The effects could be:

  • Temporary or permanent
  • Positive or negative
  • Experienced in the past, present or future
  • Cumulative, either over time or in combination with other effects
  • Of high probability
  • Of low probability but high impact.

Some effects that would be of interest to us include:

  • Increases in traffic
  • Soil erosion
  • Noise
  • Blocked views
  • Shading
  • Loss of vegetation
  • Alterations of historic site
  • Loss of privacy
  • Visual changes

The environment includes:

  • Ecosystems, including people, animals and plant-life
  • All natural and man-made things (resources)
  • Amenity values
  • Social, economic, aesthetic and cultural conditions

What should your AEE include?

The following aspects should be covered in your AEE:

  • A detailed description of the proposal
  • Discussion of both actual and potential effects

If your proposal might result in considerable adverse effects, discuss whether you have considered:

  • Other locations or methods for undertaking the activity
  • Any measures that could avoid, remedy or mitigate the adverse effects

If the activity includes the use of hazardous substances:

  • Discuss the potential risks
  • Describe the substances and how they may affect the site and surrounding environment.
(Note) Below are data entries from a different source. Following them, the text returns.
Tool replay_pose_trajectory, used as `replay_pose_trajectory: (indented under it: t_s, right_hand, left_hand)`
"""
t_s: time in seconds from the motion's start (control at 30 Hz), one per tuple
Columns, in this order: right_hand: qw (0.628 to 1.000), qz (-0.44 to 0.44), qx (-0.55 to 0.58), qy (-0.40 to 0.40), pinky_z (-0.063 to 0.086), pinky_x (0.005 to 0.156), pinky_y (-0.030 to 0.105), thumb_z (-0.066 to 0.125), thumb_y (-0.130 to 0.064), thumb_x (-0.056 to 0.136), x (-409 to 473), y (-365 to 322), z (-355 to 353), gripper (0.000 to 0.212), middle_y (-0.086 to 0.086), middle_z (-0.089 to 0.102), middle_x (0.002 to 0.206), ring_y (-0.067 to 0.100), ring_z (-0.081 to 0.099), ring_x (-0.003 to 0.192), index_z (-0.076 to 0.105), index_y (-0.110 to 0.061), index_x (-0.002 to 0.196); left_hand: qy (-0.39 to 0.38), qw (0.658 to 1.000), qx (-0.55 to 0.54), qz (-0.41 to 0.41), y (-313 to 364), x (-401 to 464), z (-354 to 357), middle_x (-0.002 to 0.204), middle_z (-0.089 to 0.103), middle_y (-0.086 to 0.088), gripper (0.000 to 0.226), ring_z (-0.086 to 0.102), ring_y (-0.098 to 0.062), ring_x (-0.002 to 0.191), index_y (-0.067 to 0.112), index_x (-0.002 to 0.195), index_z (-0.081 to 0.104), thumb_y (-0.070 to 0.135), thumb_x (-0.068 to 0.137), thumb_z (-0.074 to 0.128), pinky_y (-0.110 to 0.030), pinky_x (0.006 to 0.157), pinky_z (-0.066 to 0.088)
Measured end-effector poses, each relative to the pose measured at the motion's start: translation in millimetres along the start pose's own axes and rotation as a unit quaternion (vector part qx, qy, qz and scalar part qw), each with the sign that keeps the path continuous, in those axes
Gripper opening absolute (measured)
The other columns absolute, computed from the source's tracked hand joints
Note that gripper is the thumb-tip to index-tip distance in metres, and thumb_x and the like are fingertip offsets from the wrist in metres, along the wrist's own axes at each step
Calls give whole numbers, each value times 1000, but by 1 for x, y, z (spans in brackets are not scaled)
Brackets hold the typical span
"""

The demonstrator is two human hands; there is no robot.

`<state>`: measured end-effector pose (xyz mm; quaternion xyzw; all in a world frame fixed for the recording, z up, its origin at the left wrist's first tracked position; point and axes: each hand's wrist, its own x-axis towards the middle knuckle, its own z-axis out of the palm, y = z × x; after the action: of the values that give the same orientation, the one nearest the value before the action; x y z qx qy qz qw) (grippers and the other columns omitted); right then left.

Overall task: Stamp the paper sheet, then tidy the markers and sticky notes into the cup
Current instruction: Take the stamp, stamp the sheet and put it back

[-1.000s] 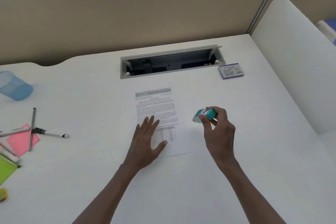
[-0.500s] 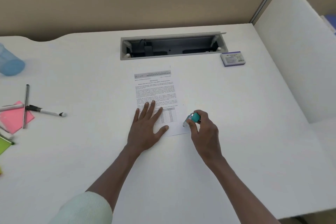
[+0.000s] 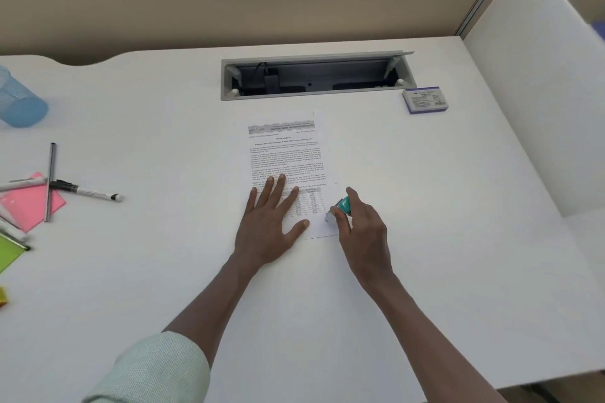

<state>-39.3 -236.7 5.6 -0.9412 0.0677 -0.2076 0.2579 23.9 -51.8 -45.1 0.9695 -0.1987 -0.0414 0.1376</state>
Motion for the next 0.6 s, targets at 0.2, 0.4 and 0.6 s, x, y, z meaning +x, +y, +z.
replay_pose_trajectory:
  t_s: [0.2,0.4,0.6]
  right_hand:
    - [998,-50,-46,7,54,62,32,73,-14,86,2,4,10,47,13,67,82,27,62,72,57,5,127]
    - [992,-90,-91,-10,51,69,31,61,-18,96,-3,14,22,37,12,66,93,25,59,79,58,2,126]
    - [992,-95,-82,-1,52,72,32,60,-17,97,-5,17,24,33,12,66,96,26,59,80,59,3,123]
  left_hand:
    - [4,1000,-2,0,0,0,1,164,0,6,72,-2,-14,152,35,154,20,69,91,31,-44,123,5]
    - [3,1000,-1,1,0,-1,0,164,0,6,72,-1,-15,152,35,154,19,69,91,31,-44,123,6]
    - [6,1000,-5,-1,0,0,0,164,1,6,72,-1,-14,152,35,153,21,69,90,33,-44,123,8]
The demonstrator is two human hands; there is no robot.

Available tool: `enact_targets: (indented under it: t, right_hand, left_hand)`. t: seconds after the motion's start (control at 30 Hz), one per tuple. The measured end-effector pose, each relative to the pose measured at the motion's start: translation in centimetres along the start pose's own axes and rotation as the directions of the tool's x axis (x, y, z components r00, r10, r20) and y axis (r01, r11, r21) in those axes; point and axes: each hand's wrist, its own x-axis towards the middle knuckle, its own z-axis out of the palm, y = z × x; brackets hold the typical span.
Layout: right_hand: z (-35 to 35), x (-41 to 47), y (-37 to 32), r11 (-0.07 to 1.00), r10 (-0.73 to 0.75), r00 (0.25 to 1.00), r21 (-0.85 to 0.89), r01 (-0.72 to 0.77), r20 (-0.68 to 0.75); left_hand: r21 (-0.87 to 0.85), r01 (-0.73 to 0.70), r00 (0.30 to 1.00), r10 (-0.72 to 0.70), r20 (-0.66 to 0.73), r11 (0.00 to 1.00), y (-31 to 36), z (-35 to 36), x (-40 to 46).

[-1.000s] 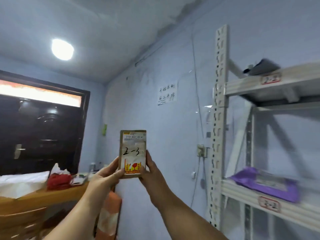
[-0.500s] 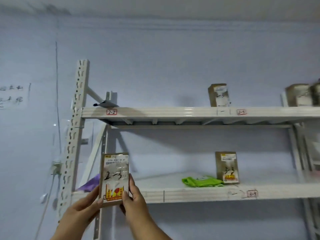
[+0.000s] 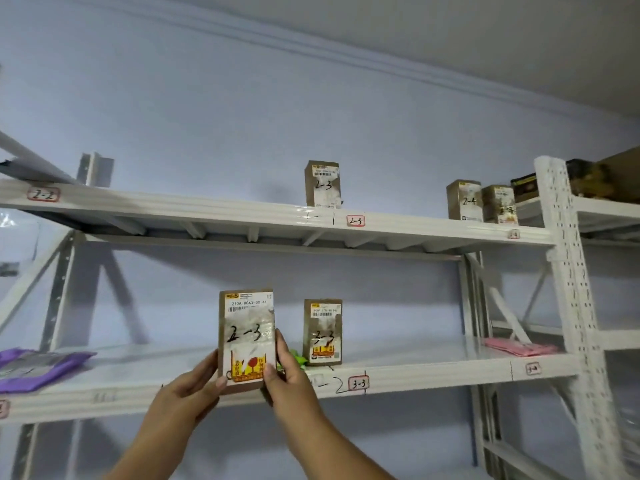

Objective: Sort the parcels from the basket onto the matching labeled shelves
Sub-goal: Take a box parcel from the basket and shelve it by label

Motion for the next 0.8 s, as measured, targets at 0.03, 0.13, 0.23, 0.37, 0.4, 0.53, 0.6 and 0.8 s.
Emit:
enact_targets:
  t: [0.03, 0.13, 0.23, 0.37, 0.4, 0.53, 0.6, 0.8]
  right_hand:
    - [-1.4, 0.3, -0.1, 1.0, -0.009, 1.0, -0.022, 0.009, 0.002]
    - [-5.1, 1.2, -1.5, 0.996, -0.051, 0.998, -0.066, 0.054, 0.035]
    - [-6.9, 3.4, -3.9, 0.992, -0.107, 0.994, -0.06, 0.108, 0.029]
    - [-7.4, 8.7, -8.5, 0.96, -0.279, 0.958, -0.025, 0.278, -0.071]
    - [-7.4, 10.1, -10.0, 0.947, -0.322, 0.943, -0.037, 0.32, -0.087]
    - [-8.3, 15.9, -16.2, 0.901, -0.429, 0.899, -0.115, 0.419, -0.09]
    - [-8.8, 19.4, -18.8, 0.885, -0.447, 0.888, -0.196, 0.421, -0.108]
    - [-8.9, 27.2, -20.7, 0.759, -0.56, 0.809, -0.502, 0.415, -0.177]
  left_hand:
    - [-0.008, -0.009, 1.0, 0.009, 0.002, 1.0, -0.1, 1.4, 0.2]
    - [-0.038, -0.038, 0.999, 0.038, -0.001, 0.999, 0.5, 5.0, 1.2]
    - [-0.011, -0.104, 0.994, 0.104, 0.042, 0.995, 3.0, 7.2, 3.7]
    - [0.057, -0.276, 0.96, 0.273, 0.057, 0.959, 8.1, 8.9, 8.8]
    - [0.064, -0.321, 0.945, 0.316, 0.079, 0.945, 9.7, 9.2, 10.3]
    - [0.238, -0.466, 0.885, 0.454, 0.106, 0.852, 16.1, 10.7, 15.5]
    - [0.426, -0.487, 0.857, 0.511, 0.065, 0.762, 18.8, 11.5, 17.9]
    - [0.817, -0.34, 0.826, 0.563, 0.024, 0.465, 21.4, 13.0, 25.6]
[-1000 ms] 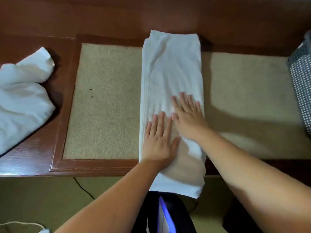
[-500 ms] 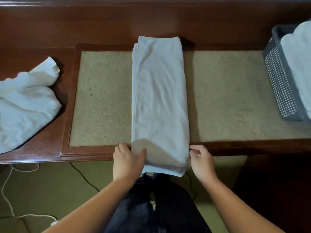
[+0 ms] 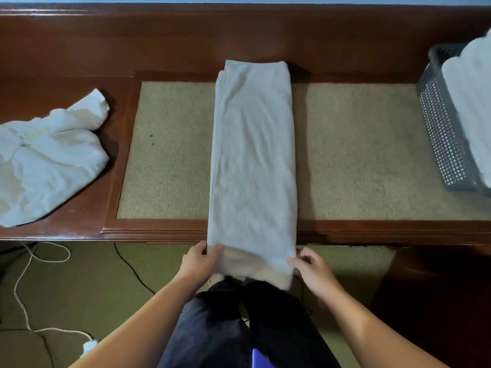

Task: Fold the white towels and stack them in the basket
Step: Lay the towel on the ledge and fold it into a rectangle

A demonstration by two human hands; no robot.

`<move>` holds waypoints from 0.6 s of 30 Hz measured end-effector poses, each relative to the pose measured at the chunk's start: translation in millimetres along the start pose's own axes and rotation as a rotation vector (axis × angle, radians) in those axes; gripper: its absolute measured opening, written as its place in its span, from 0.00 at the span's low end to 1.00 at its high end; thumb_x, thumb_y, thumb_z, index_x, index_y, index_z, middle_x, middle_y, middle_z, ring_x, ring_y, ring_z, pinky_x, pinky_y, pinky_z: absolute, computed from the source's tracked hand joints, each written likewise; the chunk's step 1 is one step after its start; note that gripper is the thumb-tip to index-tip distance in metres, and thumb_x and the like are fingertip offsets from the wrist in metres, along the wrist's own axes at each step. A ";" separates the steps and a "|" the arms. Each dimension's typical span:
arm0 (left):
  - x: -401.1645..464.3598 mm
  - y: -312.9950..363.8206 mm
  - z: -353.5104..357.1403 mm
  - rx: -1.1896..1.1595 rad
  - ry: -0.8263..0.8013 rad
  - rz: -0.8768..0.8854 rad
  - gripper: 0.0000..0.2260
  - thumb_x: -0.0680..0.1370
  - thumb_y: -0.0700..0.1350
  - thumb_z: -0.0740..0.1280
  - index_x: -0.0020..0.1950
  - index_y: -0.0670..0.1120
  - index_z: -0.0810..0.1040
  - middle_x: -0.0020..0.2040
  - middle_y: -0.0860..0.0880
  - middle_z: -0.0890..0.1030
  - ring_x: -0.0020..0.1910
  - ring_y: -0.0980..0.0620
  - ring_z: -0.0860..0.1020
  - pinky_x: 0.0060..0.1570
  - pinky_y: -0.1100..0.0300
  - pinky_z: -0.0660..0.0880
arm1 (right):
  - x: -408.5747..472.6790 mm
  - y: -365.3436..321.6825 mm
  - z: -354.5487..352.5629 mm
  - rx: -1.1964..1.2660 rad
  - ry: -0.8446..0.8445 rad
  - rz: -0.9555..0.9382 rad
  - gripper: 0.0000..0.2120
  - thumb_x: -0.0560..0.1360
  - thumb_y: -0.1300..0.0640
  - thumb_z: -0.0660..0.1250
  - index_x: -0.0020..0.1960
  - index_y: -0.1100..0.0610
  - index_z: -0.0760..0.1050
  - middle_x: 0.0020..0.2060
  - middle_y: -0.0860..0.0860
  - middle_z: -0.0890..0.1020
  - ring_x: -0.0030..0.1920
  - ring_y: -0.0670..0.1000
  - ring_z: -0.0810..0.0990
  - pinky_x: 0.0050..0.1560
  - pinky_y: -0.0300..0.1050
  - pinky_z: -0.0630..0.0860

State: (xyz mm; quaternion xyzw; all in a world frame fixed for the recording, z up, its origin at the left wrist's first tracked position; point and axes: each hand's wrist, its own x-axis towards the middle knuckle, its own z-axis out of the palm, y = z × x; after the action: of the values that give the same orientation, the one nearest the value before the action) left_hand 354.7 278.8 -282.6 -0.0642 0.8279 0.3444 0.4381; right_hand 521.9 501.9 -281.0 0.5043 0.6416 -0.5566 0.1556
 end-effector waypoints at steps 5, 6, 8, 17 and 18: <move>-4.1 6.8 -6.2 -0.295 -0.048 -0.073 0.26 0.70 0.61 0.69 0.62 0.48 0.77 0.56 0.46 0.85 0.55 0.46 0.84 0.59 0.43 0.81 | 1.3 -15.3 2.5 0.436 -0.078 0.133 0.18 0.70 0.65 0.76 0.58 0.61 0.77 0.52 0.59 0.86 0.56 0.61 0.85 0.65 0.62 0.78; 2.5 -2.6 -5.5 -0.312 -0.063 -0.075 0.29 0.68 0.61 0.71 0.63 0.47 0.76 0.57 0.45 0.85 0.55 0.45 0.85 0.59 0.41 0.81 | -2.3 -20.2 0.8 0.476 -0.117 0.149 0.21 0.70 0.64 0.76 0.62 0.60 0.78 0.54 0.59 0.87 0.58 0.60 0.85 0.67 0.62 0.77; -10.7 7.3 -11.0 -0.323 -0.117 -0.086 0.30 0.70 0.59 0.74 0.65 0.43 0.76 0.57 0.43 0.86 0.54 0.43 0.85 0.58 0.40 0.82 | -13.0 -29.6 -3.1 0.481 -0.203 0.145 0.17 0.75 0.61 0.73 0.63 0.61 0.81 0.55 0.57 0.87 0.58 0.58 0.85 0.67 0.57 0.77; -53.0 45.9 -44.4 -0.392 -0.301 -0.038 0.13 0.84 0.47 0.67 0.65 0.41 0.79 0.56 0.42 0.86 0.56 0.41 0.85 0.57 0.43 0.82 | -46.3 -52.7 -24.6 0.675 -0.186 0.186 0.13 0.83 0.59 0.67 0.66 0.63 0.78 0.56 0.60 0.86 0.57 0.60 0.86 0.60 0.60 0.81; -54.3 50.5 -48.8 -0.396 -0.285 -0.018 0.15 0.83 0.46 0.69 0.65 0.38 0.78 0.56 0.40 0.86 0.55 0.39 0.85 0.56 0.43 0.82 | -50.5 -60.4 -28.1 0.675 -0.162 0.164 0.13 0.82 0.60 0.68 0.66 0.61 0.77 0.55 0.61 0.86 0.55 0.61 0.87 0.58 0.61 0.82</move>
State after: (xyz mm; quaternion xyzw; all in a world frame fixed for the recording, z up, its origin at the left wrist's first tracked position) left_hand 333.8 275.7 -196.4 -0.1068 0.6733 0.5017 0.5325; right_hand 504.9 510.2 -199.5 0.5312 0.3645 -0.7612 0.0747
The detail contained in the AEE should match the scale and significance of the effects of the proposed development. For example, building a carport is likely to have fewer effects and therefore a less detailed AEE than the establishment of a timber mill.

What if I need help?

We can advise you about the type of information to include in your AEE.

If your proposal is very complex or may have significant effects on the environment, we recommend you seek the advice of a planning professional such as a consultant planner, surveyor or resource management lawyer.